Sally won $250,000 in a lottery. She bought a new car for $42,000 and new clothes for $650. She invested the rest at 4.9% per annum, compounded biweekly and withdrew an equal amount of money every 2 weeks as spending money. These withdrawals were made for 5 years. The amount of each withdrawal has to be determined.
She won $250,000 and spent $42,000 on a car and $650 on clothes; the remaining amount invested was $207,350.
Let the amount withdrawn by her biweekly be P. The interest rate is 4.9% per annum. The applicable interest rate for 2 weeks is `0.049/26` .
The present value of all the withdrawals for the next 5 years is equal to $207,350. The following formula can be used to determine the value of each withdrawal. Here it has been assumed that the withdrawals are done at the end of every 2 weeks.
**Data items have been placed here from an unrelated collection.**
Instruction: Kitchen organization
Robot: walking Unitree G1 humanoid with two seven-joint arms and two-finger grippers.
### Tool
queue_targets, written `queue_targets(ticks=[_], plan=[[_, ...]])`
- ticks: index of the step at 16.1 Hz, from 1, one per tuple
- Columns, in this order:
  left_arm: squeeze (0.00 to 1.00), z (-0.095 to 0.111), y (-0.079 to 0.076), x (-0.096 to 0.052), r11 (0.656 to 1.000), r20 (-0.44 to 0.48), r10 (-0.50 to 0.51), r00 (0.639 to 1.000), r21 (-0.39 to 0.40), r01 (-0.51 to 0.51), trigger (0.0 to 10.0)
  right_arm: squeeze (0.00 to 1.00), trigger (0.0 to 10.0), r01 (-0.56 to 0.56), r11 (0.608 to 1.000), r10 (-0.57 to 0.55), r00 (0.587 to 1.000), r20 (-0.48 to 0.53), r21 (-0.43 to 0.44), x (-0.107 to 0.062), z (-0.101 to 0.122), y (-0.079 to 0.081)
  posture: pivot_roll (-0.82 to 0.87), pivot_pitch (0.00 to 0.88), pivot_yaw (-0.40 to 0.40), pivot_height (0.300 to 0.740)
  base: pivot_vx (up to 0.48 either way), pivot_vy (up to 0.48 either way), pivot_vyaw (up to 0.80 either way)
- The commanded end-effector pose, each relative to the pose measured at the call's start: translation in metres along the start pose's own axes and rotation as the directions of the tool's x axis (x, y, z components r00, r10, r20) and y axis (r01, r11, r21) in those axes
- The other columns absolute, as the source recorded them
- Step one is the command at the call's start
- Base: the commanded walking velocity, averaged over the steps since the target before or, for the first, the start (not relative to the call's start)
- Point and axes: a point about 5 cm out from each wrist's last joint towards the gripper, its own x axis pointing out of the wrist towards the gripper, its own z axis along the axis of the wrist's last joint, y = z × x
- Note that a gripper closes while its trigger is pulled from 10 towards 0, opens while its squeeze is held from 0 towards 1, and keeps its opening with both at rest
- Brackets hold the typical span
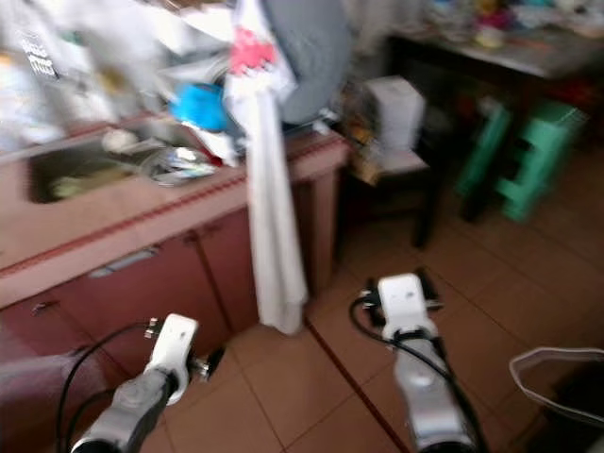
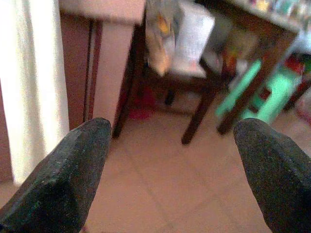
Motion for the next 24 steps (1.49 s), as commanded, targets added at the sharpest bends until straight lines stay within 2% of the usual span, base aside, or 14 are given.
queue_targets(ticks=[1, 3, 4, 6, 8, 10, 13, 15, 17, 19, 20, 24], plan=[[0.0, 0.0, 0.006, 0.001, 1.0, -0.001, 0.027, 1.0, -0.006, -0.027, 10.0, 0.0, 10.0, 0.001, 1.0, -0.001, 1.0, -0.03, 0.0, 0.0, -0.008, 0.001, -0.05, 0.0, 0.087, 0.74, 0.0, 0.0, -0.8], [0.0, -0.014, 0.012, -0.002, 0.998, -0.061, 0.057, 0.997, -0.005, -0.058, 10.0, 0.0, 10.0, -0.015, 0.999, 0.012, 0.994, -0.107, -0.035, -0.004, -0.03, 0.001, -0.05, 0.0, 0.086, 0.74, 0.0, 0.0, -0.7], [0.0, -0.024, 0.015, -0.004, 0.997, -0.105, 0.074, 0.992, -0.016, -0.076, 10.0, 0.0, 10.0, 0.003, 1.0, -0.002, 0.984, -0.18, 0.004, -0.009, -0.046, -0.002, -0.05, 0.0, 0.086, 0.74, 0.0, 0.0, -0.8], [0.0, -0.034, 0.018, -0.007, 0.996, -0.148, 0.084, 0.985, -0.02, -0.088, 10.0, 0.0, 10.0, -0.015, 1.0, 0.015, 0.97, -0.241, 0.002, -0.016, -0.06, 0.0, -0.05, 0.0, 0.089, 0.74, 0.0, 0.0, -0.27], [0.0, -0.051, 0.024, -0.014, 0.993, -0.222, 0.108, 0.969, -0.025, -0.117, 10.0, 0.0, 10.0, -0.023, 0.999, 0.03, 0.939, -0.343, 0.025, -0.028, -0.082, 0.003, -0.05, 0.0, 0.09, 0.74, 0.0, 0.0, 0.0], [0.0, -0.054, 0.026, -0.016, 0.992, -0.231, 0.116, 0.966, -0.024, -0.125, 10.0, 0.0, 10.0, -0.035, 0.999, 0.035, 0.929, -0.367, 0.007, -0.032, -0.089, 0.004, -0.05, 0.0, 0.091, 0.74, 0.0, 0.0, 0.0], [0.0, -0.066, 0.028, -0.021, 0.991, -0.287, 0.115, 0.951, -0.032, -0.13, 10.0, 0.0, 10.0, -0.098, 0.993, 0.059, 0.886, -0.459, -0.06, -0.052, -0.11, 0.009, -0.06, 0.0, 0.096, 0.74, 0.0, 0.0, 0.0], [0.0, -0.075, 0.026, -0.025, 0.994, -0.339, 0.105, 0.935, 0.033, -0.1, 10.0, 0.0, 10.0, -0.157, 0.984, 0.084, 0.834, -0.545, -0.089, -0.065, -0.125, 0.012, -0.06, 0.0, 0.102, 0.74, 0.0, 0.0, 0.0], [0.0, -0.087, 0.018, -0.029, 0.996, -0.423, 0.055, 0.904, 0.084, -0.022, 10.0, 0.0, 10.0, -0.217, 0.973, 0.114, 0.746, -0.656, -0.078, -0.083, -0.141, 0.014, -0.06, 0.0, 0.102, 0.74, 0.0, 0.0, 0.0], [0.0, -0.091, 0.012, -0.03, 0.993, -0.442, 0.043, 0.896, 0.114, 0.009, 10.0, 0.0, 10.0, -0.241, 0.97, 0.147, 0.691, -0.708, -0.033, -0.093, -0.149, 0.016, -0.05, 0.0, 0.101, 0.74, 0.0, 0.0, 0.0], [0.0, -0.093, 0.011, -0.031, 0.99, -0.454, 0.042, 0.89, 0.14, 0.024, 10.0, 0.0, 10.0, -0.287, 0.957, 0.17, 0.667, -0.726, -0.039, -0.098, -0.152, 0.018, -0.04, 0.0, 0.099, 0.74, 0.0, 0.0, 0.0], [0.0, -0.096, 0.009, -0.033, 0.987, -0.473, 0.044, 0.88, 0.159, 0.036, 10.0, 0.0, 10.0, -0.286, 0.958, 0.209, 0.67, -0.712, 0.012, -0.094, -0.148, 0.027, -0.04, 0.0, 0.107, 0.74, 0.0, 0.0, 0.0]])
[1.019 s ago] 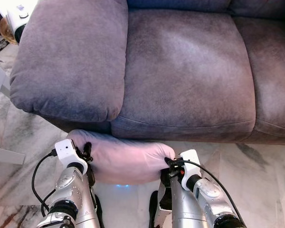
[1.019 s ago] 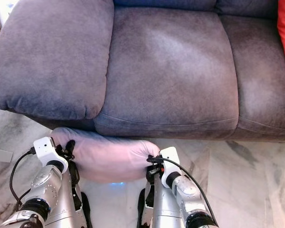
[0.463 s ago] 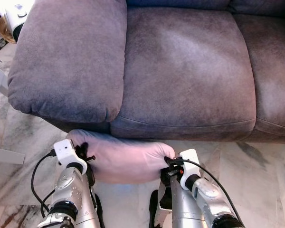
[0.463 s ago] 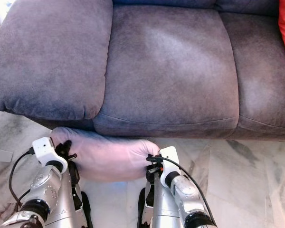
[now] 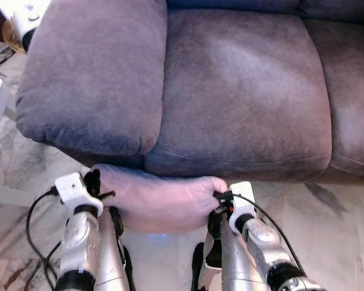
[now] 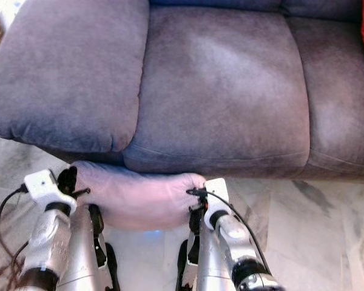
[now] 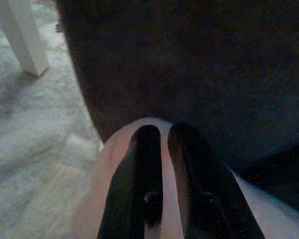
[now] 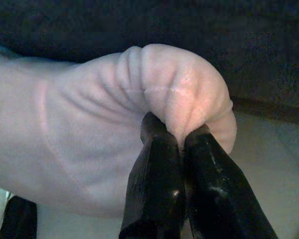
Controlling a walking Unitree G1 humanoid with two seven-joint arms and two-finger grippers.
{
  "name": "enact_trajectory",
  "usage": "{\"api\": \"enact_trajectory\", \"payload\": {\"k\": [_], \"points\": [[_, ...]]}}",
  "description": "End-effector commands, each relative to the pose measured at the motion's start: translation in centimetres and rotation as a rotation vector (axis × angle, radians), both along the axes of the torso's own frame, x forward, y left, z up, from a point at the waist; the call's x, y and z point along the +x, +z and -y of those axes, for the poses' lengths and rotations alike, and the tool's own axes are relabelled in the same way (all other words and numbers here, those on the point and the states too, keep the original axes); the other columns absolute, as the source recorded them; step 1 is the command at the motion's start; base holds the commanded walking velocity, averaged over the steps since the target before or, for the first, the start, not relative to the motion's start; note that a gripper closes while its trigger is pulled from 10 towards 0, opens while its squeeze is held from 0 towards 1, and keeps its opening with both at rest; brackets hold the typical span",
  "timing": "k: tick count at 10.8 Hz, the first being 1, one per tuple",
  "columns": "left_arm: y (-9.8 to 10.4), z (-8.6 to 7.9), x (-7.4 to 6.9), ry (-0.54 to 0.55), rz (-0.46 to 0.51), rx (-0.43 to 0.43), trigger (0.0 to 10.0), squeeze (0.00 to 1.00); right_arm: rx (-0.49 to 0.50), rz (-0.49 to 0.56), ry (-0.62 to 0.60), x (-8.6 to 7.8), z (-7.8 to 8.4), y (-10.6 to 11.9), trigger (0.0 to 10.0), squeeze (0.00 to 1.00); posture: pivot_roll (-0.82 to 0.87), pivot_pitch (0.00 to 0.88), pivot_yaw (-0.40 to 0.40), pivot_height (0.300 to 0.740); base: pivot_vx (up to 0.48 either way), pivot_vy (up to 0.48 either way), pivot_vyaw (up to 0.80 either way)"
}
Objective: Move the pillow to the sofa from floor
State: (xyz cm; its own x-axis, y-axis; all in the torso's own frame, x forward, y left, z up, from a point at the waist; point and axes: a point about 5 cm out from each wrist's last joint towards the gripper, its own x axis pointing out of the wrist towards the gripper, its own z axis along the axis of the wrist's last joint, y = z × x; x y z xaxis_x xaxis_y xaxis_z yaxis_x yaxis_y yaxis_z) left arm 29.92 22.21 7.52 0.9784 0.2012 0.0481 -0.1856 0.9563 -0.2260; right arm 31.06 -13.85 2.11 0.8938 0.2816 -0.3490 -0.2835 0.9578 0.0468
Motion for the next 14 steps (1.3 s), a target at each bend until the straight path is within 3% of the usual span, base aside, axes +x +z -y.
{"api": "enact_trajectory", "payload": {"k": [1,4,6,8,14], "points": [[-0.8,-0.2,-1.0,-0.008,-0.040,0.003,10.0,0.00,0.001,-0.007,-0.053,-0.3,0.8,-0.4,10.0,0.00,0.13,0.364,-0.115,0.535,0.000,0.000,0.00],[0.4,-1.4,-1.9,0.027,-0.017,0.036,10.0,0.00,-0.001,-0.020,-0.066,0.0,0.4,-0.4,10.0,0.00,0.17,0.312,-0.100,0.535,0.000,0.000,0.00],[0.2,-1.2,-2.5,0.023,-0.049,0.097,10.0,0.00,0.002,-0.027,-0.085,0.2,0.0,-0.3,10.0,0.00,0.18,0.295,-0.093,0.535,0.000,0.000,0.00],[-0.4,-1.0,-3.0,0.027,-0.076,0.088,10.0,0.00,0.006,-0.028,-0.103,0.5,-0.1,-0.1,10.0,0.00,0.19,0.284,-0.088,0.535,0.000,0.000,0.00],[0.3,-0.6,-2.2,0.028,-0.081,0.074,10.0,0.00,0.007,-0.035,-0.140,0.8,-0.4,0.1,10.0,0.00,0.20,0.242,-0.067,0.535,-0.120,0.000,0.00]]}}
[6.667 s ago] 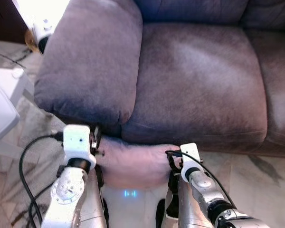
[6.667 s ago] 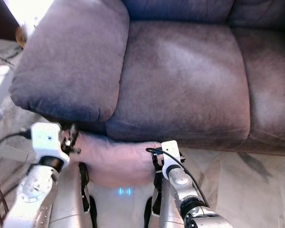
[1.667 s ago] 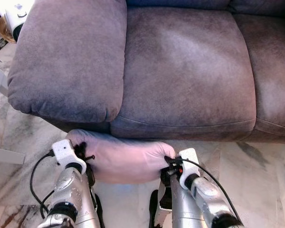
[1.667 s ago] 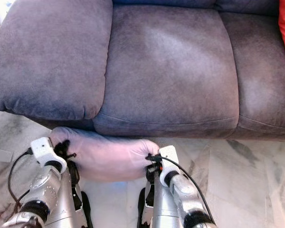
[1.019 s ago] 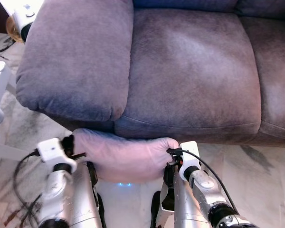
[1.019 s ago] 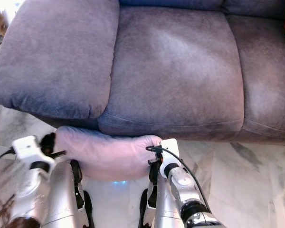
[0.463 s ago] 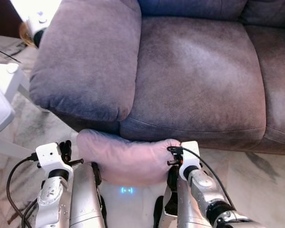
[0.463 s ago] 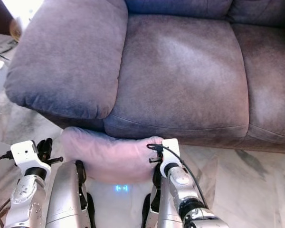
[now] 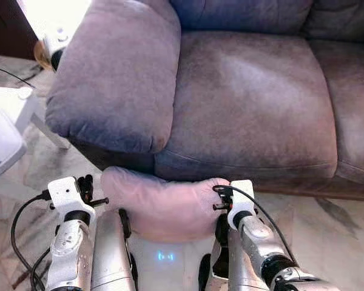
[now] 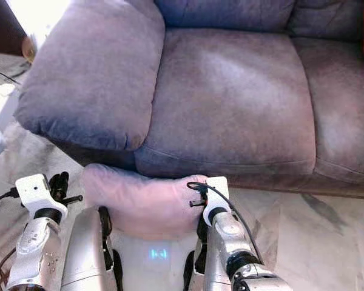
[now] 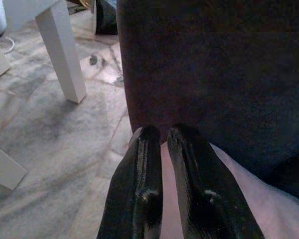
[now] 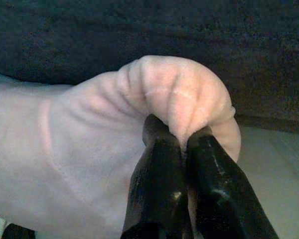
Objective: Move the pillow to the sofa from floor
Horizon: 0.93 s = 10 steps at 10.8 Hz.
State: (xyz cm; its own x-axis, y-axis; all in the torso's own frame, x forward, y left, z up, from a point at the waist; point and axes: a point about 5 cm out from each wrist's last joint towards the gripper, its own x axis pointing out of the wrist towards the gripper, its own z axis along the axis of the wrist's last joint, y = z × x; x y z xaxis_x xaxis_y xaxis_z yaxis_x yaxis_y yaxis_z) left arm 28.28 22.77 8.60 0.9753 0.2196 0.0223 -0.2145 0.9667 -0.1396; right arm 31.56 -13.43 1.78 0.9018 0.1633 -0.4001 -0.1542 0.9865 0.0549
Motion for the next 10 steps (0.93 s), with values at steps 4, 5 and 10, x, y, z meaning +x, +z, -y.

The present value of all the future withdrawals is given by the following formula: `PV = (P/i)(1 - 1/(1+i)^n)`
The value of PV is 207,350. P has to be determined, with i = 0.049/26 and n = 26*5 = 130.
`207,350 = (P/(0.049/26)(1 - 1/(1+0.049/26)^130)`
`=> 207,350*(0.049/26)/(1 - 1/(1+0.049/26)^130) = P`
This gives P = 1,799.8.
The amount Sally can withdraw from the remaining $207,350 as equal amounts for the next 5 years is equal to $1,799.8.